Sunday, May 22, 2005

Isla Mujeres

Isla Mujeres: Juan Gomez Chan and his Family
Juan, su esposa Paola, sus niños Manolo y Paolina, y el autor delante de la iglesia donde Juan y Paola se casaron en 1987
Juan, his wife Paola, his children Manolo and Paolina, and the author in front of the church where Juan and Paola were married in 1987
Nan and I just returned from a ten-day vacation to Isla Mujeres, a tiny island five miles off the coast of Cancún in the Yucatan peninsula of Mexico. It was our fourth trip to the island in the last seven years, so it goes without saying that it is one of our favorite vacation spots. In the past we have stayed twice at the Na Balam hotel and once at the Hotel Playa La Media Luna. This time we tried something different, a wonderful, fully equipped one-bedroom apartment above the Color de Verano café and boutique (www.colordeverano.com). We stayed in the third-floor apartment and had great views looking out over the beach at the northwest corner of the island.

Our daily routine quickly evolved into an early morning walk on the beach followed by perfect cappuccinos and muffins at the café while we checked our email messages using the café's free Internet access. Then it was off to the beach to read and relax, or bombing around the island on scooters to see the sights too far away to walk to. The island is only five miles long and a half-mile wide, so exploring it is easy. There are several places of interest along the west coast. This time out, we stopped at Playa Indios, a beach club that caters to visitors catching a ferry over from Cancún, but it was crowded so we just sat in the shade and drank Cokes to avoid the mid-90s heat of mid-day. Then is was off to Punta Sur.

Isla Mujeres: Paolina and Manolo at Amigos Restaurant
Paolina travieso en Amigos después que metiendo accidentalmente a su hermano en el ojo
Mischievous Paolina at Amigos after accidentally poking her brother in the eye
The recent influx of tourism dollars to Cancún has osmosized to Isla Mujeres, and the improvements are dramatic. The first time we visited Punta Sur, all there was to see were the ruins of the Mayan temple to the goddess of love, Ixchel, an old man selling shells and starfish from under a tarp, and a small lighthouse. Now, in addition to the over-developed Garrafon Reef Park, there is a sculpture garden, a restaurant, a museum, a gift shop, nicely manicured grounds and paths, and the nicely rehabilitated temple and lighthouse. The old man is still there, and he looks to be prospering.
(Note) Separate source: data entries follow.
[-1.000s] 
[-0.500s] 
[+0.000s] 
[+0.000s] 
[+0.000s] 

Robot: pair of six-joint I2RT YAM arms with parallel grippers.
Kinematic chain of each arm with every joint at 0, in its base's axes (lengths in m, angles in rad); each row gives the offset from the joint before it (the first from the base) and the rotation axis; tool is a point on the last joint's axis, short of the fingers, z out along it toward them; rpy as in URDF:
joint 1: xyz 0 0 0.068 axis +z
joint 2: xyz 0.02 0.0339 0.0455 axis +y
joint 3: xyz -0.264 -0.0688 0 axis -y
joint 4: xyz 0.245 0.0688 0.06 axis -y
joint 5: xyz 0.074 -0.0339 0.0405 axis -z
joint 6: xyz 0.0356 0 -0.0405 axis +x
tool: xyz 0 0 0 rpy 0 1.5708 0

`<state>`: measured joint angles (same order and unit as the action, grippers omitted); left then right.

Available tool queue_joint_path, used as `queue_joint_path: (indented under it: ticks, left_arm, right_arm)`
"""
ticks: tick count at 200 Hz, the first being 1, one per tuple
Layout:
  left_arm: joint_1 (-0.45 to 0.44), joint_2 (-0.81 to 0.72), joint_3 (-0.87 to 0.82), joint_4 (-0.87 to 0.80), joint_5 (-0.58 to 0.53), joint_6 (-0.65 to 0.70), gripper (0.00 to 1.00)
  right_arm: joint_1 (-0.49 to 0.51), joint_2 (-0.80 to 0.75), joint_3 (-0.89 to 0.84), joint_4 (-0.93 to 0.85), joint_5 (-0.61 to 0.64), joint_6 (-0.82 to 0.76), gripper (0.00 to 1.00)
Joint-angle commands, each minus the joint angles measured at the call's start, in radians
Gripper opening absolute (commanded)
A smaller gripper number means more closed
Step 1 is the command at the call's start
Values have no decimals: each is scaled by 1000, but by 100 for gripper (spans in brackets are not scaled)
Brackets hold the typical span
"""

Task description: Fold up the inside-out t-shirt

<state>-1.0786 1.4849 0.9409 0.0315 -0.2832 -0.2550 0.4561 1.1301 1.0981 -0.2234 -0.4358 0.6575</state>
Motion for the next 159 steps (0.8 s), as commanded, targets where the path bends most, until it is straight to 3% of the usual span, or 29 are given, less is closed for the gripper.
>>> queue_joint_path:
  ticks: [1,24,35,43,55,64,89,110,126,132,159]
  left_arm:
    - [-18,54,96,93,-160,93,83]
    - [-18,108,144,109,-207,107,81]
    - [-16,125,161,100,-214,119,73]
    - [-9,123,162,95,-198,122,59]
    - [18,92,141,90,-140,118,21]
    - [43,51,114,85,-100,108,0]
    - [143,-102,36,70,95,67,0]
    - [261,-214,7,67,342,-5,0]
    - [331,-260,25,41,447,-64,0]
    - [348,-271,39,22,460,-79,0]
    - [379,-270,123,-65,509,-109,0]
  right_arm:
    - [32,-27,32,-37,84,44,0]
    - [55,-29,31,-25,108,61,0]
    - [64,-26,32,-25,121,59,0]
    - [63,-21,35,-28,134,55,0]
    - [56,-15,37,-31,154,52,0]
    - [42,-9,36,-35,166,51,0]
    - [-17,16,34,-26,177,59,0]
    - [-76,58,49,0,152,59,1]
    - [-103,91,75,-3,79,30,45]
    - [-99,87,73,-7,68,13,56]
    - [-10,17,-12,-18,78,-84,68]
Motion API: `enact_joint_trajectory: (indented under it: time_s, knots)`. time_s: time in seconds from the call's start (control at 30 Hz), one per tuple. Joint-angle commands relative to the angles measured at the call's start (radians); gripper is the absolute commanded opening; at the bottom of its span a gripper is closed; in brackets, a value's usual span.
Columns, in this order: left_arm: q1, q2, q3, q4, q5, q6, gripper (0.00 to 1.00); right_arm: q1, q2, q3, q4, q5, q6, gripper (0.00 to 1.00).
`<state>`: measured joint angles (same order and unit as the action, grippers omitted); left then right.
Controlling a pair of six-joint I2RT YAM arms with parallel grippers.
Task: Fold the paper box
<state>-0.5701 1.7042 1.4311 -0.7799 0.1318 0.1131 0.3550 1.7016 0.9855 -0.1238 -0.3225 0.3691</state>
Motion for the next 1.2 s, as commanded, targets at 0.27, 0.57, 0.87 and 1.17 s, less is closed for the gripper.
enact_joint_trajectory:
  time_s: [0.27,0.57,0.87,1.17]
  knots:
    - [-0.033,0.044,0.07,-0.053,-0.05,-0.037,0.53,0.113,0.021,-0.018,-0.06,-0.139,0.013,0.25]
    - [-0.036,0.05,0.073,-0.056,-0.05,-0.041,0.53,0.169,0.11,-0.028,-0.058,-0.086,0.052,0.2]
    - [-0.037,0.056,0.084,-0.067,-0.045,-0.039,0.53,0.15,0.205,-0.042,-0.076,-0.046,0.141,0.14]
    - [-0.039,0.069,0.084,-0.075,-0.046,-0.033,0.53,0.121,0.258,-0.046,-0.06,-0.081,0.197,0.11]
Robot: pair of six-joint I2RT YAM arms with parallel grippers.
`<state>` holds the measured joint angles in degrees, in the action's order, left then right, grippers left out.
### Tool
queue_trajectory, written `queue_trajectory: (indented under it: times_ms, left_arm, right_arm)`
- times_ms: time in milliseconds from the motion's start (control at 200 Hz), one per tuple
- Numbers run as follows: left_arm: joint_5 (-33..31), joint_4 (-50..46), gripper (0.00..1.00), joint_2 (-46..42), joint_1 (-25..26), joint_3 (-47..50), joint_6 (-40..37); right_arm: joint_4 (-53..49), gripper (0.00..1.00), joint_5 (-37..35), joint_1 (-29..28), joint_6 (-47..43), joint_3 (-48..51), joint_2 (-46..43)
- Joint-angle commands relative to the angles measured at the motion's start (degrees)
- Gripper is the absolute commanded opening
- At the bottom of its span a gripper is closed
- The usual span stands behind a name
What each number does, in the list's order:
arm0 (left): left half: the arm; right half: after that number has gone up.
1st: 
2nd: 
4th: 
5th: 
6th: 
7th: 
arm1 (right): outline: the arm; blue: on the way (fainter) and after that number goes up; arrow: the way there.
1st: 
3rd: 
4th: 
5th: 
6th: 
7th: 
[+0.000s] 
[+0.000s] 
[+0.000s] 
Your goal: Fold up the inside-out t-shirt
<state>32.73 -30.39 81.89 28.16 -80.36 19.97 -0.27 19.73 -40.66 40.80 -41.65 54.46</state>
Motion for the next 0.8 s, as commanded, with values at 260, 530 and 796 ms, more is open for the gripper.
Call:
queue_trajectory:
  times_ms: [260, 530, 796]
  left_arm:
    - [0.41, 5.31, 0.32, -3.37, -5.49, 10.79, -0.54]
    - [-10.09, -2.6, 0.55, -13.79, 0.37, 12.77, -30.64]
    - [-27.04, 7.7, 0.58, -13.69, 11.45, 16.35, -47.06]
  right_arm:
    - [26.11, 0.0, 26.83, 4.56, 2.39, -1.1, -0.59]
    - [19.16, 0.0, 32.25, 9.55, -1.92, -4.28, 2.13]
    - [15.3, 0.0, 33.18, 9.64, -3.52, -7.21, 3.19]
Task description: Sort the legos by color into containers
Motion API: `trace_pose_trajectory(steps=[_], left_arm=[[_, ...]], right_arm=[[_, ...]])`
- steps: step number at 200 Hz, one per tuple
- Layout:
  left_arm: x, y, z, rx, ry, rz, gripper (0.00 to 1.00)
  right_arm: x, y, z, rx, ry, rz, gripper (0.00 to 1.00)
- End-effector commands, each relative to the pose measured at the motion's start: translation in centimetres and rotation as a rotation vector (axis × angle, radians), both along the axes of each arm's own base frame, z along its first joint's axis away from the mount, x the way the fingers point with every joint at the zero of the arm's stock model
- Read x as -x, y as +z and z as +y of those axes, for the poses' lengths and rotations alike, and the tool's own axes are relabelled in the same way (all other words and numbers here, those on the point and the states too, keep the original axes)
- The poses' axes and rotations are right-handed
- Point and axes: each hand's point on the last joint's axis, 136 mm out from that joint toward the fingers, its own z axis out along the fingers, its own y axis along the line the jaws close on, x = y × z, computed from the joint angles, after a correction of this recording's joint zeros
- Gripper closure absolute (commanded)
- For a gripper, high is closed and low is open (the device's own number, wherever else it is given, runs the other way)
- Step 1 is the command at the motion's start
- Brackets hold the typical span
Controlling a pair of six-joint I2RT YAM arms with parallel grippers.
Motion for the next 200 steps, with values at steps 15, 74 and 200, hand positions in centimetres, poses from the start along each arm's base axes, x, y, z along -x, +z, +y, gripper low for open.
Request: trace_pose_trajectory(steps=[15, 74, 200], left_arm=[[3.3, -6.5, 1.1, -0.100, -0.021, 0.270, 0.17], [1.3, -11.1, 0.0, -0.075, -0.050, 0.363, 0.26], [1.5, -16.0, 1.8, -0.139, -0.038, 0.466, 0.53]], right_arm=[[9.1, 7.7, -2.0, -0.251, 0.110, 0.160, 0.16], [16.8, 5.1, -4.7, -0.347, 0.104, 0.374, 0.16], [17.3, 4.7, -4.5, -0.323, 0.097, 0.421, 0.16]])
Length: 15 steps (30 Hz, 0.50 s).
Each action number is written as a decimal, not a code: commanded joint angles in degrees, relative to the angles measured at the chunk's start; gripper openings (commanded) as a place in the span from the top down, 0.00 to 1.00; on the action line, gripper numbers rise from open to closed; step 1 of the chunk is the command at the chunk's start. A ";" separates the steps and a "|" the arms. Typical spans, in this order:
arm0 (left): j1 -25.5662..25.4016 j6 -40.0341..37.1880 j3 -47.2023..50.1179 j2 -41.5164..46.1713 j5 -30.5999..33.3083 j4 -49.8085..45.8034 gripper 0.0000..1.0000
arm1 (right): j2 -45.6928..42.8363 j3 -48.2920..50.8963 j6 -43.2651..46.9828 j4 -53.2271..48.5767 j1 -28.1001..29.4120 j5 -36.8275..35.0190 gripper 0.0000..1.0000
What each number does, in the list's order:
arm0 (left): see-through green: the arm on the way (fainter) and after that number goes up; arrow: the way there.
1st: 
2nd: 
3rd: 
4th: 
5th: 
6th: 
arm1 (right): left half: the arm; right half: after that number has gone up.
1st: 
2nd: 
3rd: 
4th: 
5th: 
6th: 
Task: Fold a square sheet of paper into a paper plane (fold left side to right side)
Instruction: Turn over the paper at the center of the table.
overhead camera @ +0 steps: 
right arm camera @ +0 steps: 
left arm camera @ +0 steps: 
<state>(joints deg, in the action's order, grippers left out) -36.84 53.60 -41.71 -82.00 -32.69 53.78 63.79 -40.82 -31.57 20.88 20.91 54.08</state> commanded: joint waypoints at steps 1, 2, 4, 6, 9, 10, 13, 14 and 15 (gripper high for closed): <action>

The best part of our visits to Isla Mujeres is the people we have befriended there. Many of them are Mayan and most are from the mainland. The story we've heard is that when the island was being developed for tourism, the developers recruited masons from the Yucatan peninsula to build the hotels. Many of them liked the island so much that they stayed on after the work was completed, taking jobs in the hotels and restaurants they had built. Our friend Juan was not one of these early arrivals, but he came to Isla Mujeres from a town south of Tulum on the east coast of the peninsula and has made a good life for himself and his family working as a waiter at the Na Balam's restaurants. Juan was the first person we met on our first visit to the island, and although his English was not great and our Spanish was considerably worse, we were able to communicate well enough to make each other laugh and form a friendship. During our third visit, Juan invited us to his home to meet his wife Paola, his sons Juan Jr. and Manolo, and his baby daughter Paolina. They live in what is locally known as a "colonial," one of several tiny villages scattered around the island to the south of the main town, which is not normally referred to as anything but "downtown." Juan's family lives with his wife's family in a shared house. Their accommodations are simple--they sleep in hammocks they put up at night--but they have every modern appliance plus a good computer with Internet access. Juan typically rides a scooter to work, but he also owns a car that his family uses for trips to their hometowns on the mainland, taking the car ferries that make the passage several times a day.

Isla Mujeres: Nan with Juan at the Na Balam Restaurant
Nan con Juan en el restaurante de Na Balam balcón romántico de primer piso
Nan with Juan on the Na Balam restaurant's romantic second-floor balcony
The highlight of our visit this year was our dinner out with Juan's family. We belatedly celebrated Manolo's twelfth birthday by going out for pizza to Amigos, a restaurant partly owned by Paola's brother-in-law and located on Av. Hidalgo, the island's main street for restaurants and shopping. Paolina brought the little red Beany Baby with the Mexican flag on its chest that Nan had given her when she was a baby four years before. Now she was a rambunctious five-year-old with a shy but mischievous smile. After pizza we had ice cream and sang feliz cumpleaños (happy birthday), then walked up and down Hidalgo until the kids were tired and ready to go home.

We promised Juan that we would put some pictures of our visit on the Internet for his family to see, so here they are with the captions in both Spanish and English. Juan, we hope you enjoy them as much as we enjoyed spending time with you and your family. Readers, if you ever get a chance to vacation in the Cancún area, be sure to take the ferry across to Isla Mujeres, Mexico's best-kept secret.